The chiral metallocenes are employed as a racemate for the preparation of highly isotactic polyolefins. However, the pure R or S form can also be used. These pure stereoisomeric forms can be used to prepare an optically active polymer. However, the meso form of the metallocenes can be separated off, since the polymerization-active center (the metal atom) in these compounds is no longer chiral due to mirror symmetry at the central metal and a highly isotactic polymer therefore cannot be produced. If the meso form is not separated off, atactic polymer is formed in addition to isotactic polymer. For certain applications—soft moldings for example—this may be entirely desirable. Metallocenes having a formal C _Ssymmetry are suitable for the preparation of syndiotactic polyolefins.
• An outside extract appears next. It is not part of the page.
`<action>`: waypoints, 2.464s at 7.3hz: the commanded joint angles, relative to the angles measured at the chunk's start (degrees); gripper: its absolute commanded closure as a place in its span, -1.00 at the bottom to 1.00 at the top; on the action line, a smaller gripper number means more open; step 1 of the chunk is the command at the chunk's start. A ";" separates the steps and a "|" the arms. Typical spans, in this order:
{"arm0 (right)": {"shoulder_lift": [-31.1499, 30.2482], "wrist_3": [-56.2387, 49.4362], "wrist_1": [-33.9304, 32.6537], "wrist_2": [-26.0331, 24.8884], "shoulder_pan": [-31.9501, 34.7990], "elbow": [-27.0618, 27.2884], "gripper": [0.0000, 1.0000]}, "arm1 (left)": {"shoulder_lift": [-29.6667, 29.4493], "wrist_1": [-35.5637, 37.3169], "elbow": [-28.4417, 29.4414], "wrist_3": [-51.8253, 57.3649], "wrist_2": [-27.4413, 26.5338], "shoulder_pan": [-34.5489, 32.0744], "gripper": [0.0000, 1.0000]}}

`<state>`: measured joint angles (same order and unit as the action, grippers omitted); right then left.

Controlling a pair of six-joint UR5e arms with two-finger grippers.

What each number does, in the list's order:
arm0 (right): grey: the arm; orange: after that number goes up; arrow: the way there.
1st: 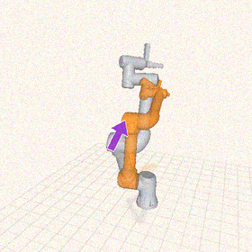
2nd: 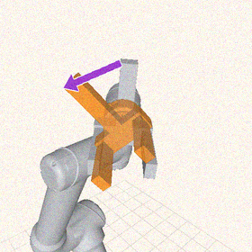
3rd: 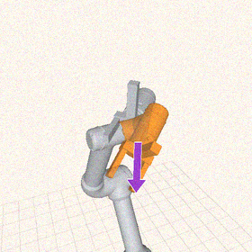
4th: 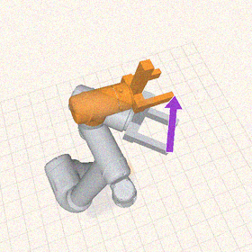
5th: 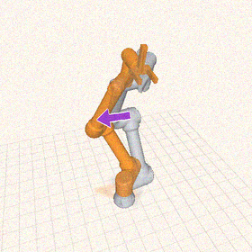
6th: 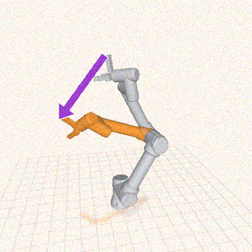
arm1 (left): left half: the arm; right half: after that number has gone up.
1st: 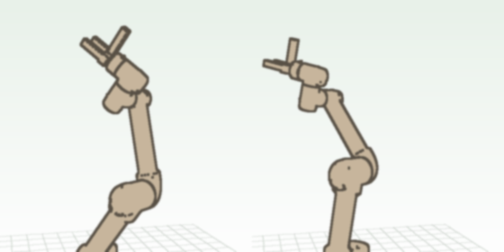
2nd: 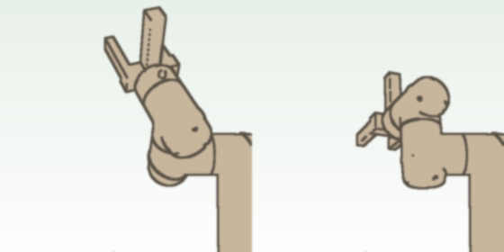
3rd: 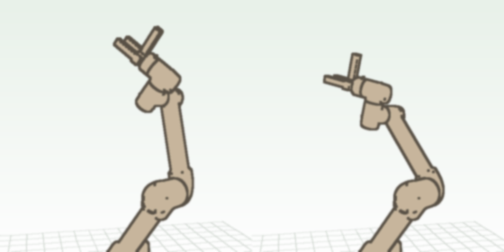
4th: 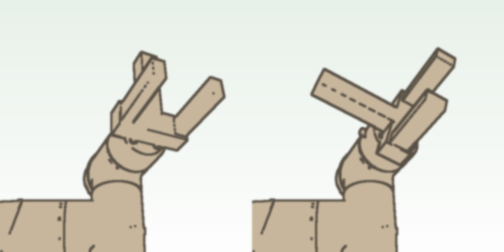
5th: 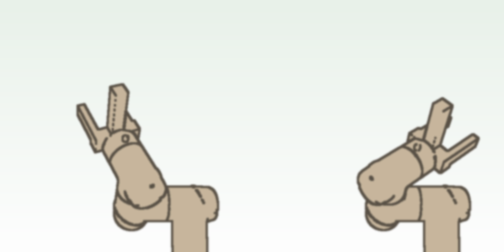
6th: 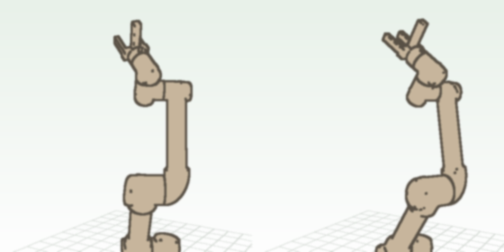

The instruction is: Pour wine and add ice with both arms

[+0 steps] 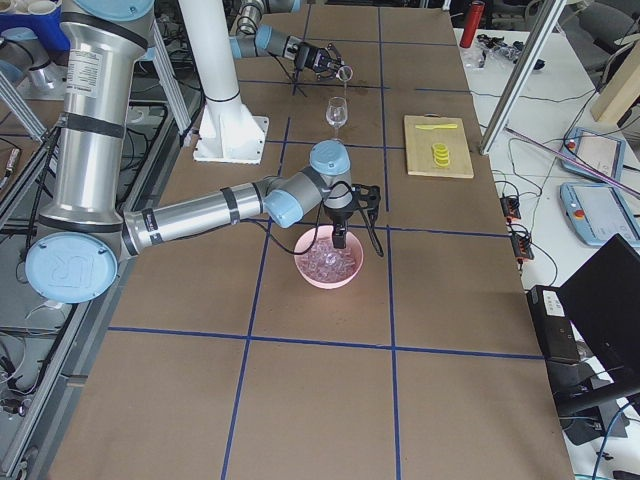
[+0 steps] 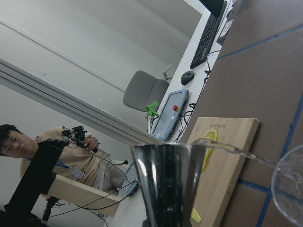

The separation of the stereoisomers is known in principle.

In principle, the metallocenes I can be prepared by the following reaction scheme:

The preparation of the metallocene compounds is known.

The DSC measurements on the polyolefin composition according to the invention are preferably carried out at a heating or cooling rate of ≦20° C./min.

The choice of metallocenes for the polymerization of olefins to give polyolefins having a broad, bimodal or multimodal melting range can in each case take place by means of a test polymerization per metallocene.

In this test, the olefin is polymerized to the polyolefin and its melting curve determined by DSC analysis. The metallocenes are then combined depending on the desired melting range with respect to melting range maximum and melting range width.

Taking into account the polymerization activities, computer simulation of the combined DSC curves makes it possible to adjust each desired melting curve type via the type of metallocenes and via the mixing ratio of the metallocenes with one another.

The number of metallocenes I to be used according to the invention in the polymerization is preferably 2 or 3, in particular 2. However, it is also possible to employ a larger number (such as, for example, 4 or 5) in any desired combination.

Taking into account the polymerization activities and molecular weights at various polymerization temperatures, in the presence of hydrogen as molecular weight regulator or in the presence of comonomers, the computer simulation model can be further refined and the applicability of the process according to the invention further improved.

The cocatalyst used is an aluminoxane of the formula II and/or III, in which n is an integer from 0 to 50, preferably from 10 to 35.

The radicals R are preferably identical and are methyl, isobutyl, phenyl or benzyl, particularly preferably methyl.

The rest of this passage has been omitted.